## [Exercise objective]
Look through the records and copy each line with the string "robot" in it.
......
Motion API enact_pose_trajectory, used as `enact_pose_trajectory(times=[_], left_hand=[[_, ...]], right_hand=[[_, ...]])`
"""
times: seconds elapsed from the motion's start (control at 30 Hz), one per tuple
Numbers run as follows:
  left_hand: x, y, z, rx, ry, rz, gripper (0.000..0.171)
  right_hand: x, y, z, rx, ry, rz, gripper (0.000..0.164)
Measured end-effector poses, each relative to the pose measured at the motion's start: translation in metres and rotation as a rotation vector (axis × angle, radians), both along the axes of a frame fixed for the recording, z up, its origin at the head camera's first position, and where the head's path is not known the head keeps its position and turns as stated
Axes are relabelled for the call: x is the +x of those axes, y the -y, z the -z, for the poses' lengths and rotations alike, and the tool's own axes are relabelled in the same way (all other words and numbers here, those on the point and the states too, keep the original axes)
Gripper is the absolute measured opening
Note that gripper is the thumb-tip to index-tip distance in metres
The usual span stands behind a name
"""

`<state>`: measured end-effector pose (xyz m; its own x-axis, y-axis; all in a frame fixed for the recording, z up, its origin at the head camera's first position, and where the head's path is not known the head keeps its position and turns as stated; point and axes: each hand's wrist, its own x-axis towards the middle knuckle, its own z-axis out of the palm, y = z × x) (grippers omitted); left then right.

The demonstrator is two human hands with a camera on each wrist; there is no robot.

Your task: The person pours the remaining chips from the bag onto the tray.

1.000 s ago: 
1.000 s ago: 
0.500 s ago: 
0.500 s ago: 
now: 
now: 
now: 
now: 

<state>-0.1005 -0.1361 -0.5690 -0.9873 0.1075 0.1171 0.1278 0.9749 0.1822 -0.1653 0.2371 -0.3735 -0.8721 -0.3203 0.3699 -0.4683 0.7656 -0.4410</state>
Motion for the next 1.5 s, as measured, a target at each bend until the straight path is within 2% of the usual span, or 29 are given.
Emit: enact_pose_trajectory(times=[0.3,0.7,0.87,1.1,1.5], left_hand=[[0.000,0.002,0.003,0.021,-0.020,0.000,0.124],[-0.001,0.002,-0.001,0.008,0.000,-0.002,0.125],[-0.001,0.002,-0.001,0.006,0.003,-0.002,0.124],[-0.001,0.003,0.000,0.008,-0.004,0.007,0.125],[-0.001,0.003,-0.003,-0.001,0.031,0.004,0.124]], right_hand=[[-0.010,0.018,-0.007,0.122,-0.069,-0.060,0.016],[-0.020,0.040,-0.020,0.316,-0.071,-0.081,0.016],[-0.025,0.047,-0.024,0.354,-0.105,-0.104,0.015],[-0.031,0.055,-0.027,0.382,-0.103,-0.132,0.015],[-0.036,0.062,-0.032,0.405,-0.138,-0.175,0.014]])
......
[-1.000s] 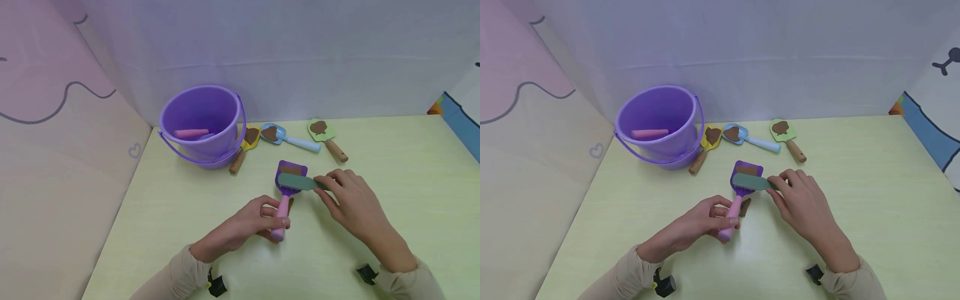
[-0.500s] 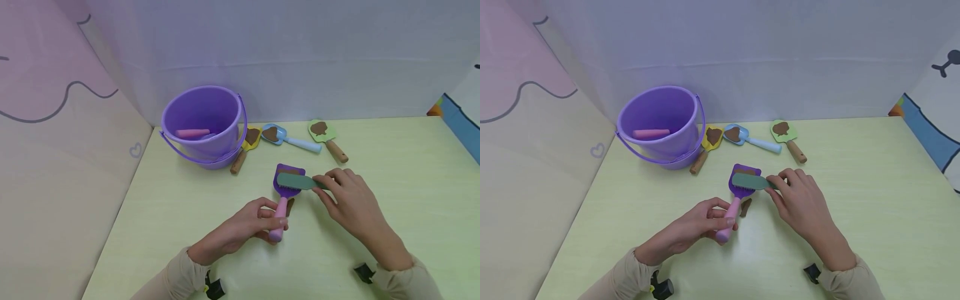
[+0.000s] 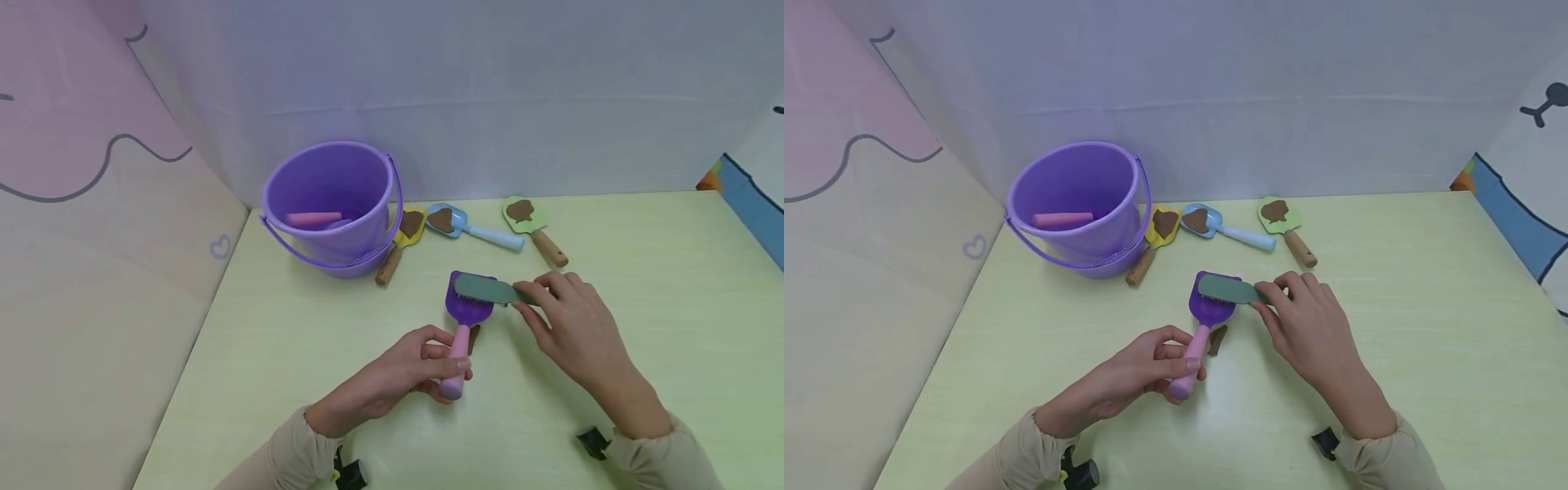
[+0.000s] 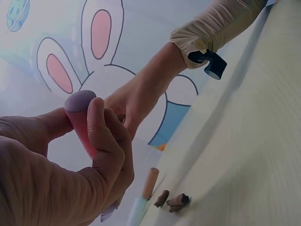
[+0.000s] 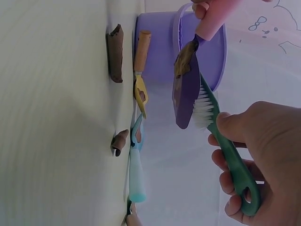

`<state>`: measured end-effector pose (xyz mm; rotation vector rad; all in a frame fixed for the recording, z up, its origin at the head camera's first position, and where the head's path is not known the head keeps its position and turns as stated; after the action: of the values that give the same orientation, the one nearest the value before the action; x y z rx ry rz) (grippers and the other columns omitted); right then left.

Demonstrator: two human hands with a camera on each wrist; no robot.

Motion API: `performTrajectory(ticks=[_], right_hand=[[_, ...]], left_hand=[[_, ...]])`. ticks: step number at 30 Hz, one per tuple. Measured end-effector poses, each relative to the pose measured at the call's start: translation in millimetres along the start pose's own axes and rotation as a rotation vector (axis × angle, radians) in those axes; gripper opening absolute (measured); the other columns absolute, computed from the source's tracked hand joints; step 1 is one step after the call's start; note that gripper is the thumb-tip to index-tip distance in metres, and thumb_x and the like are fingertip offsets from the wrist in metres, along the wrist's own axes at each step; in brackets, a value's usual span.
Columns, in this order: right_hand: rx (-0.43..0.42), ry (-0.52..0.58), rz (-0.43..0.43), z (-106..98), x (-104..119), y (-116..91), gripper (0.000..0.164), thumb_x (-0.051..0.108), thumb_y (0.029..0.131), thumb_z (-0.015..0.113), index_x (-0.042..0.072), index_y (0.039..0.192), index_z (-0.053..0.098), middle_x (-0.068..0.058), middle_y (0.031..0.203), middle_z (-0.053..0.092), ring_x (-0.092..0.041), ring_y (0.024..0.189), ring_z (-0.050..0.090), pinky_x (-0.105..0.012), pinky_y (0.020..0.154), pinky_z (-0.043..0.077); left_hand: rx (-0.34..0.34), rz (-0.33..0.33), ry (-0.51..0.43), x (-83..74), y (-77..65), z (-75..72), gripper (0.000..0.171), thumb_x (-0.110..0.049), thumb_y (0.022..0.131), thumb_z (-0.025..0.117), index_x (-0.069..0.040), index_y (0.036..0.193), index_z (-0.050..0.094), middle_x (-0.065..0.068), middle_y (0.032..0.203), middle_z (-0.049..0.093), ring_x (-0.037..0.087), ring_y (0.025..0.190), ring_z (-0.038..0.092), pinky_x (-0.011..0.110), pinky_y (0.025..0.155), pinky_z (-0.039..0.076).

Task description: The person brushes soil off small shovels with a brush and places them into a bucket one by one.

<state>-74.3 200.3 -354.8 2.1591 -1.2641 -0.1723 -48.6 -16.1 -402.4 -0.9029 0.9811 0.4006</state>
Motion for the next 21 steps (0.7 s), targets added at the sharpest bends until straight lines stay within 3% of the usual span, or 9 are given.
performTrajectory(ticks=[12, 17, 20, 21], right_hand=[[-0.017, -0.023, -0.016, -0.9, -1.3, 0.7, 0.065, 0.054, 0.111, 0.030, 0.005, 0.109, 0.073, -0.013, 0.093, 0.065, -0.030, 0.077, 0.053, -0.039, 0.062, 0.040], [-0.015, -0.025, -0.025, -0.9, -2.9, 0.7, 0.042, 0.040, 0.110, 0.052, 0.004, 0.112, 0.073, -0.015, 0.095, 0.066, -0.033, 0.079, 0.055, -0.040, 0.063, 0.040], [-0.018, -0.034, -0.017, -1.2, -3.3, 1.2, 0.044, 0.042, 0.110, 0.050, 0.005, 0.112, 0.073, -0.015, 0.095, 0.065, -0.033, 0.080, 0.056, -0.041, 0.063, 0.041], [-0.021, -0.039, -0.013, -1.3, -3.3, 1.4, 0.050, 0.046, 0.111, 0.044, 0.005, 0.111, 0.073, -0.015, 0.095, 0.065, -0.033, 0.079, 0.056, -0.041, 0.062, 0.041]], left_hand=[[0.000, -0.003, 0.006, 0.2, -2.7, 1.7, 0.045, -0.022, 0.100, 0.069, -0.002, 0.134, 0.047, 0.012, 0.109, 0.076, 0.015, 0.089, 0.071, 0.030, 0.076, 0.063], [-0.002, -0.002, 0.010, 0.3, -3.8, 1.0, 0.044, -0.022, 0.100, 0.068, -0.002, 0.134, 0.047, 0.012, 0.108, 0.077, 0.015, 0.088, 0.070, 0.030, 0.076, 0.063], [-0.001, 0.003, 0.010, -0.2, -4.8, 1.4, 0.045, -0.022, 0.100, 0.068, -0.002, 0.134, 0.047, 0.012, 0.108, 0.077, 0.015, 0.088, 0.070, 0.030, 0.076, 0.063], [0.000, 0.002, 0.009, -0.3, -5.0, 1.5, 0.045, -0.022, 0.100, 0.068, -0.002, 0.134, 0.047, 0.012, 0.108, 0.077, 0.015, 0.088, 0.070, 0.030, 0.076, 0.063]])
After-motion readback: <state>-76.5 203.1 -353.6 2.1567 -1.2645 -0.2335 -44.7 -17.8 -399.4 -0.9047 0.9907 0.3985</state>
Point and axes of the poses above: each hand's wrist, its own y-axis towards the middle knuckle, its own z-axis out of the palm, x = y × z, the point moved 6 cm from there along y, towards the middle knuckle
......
## [Response area]
The demonstrator is two human hands with a camera on each wrist; there is no robot.
Demonstrator: two human hands with a camera on each wrist; no robot.

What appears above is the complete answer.